* Problem requirements
Starting at the line that contains "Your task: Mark" and ending at the line that contains "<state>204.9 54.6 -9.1", the lines below are to be given again exactly, with nothing added.

* Recorded information

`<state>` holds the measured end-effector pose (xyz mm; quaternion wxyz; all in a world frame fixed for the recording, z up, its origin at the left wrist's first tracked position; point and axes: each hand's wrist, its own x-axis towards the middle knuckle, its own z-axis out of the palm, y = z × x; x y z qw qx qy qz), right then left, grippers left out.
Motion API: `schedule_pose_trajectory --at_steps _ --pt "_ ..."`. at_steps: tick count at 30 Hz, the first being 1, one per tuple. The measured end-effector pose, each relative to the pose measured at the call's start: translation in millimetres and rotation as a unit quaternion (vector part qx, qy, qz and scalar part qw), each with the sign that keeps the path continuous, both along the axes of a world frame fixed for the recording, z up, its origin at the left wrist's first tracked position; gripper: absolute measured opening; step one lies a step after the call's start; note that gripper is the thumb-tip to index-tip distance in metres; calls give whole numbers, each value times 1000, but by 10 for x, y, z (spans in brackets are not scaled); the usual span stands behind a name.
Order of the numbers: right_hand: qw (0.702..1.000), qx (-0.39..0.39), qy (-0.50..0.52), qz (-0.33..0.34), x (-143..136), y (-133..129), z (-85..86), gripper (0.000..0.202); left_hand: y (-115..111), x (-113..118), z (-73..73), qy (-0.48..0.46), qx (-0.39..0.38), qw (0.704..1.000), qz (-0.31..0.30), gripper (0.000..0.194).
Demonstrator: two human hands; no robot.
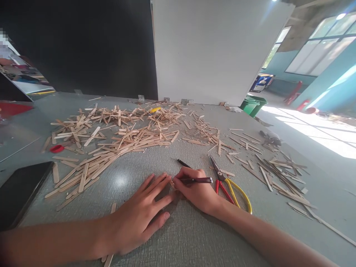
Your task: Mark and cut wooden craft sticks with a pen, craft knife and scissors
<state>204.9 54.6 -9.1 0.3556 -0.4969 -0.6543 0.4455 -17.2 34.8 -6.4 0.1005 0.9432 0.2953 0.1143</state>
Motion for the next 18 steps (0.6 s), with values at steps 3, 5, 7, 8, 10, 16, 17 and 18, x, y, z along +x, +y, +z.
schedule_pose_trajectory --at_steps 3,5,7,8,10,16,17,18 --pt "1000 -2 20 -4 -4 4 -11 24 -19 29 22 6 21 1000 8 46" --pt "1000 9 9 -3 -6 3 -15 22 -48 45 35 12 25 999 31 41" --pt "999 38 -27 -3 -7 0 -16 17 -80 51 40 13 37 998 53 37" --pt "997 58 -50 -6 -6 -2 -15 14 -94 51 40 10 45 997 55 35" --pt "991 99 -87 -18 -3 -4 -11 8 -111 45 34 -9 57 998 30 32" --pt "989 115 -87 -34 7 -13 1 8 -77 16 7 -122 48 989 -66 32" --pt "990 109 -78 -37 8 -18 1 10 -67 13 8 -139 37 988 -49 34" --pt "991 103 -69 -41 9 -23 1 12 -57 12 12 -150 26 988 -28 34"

* Task response
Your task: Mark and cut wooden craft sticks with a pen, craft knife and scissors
<state>204.9 54.6 -9.1 0.3556 -0.4969 -0.6543 0.4455 -17.2 34.8 -6.4 0.1005 0.9432 0.2953 0.1143</state>

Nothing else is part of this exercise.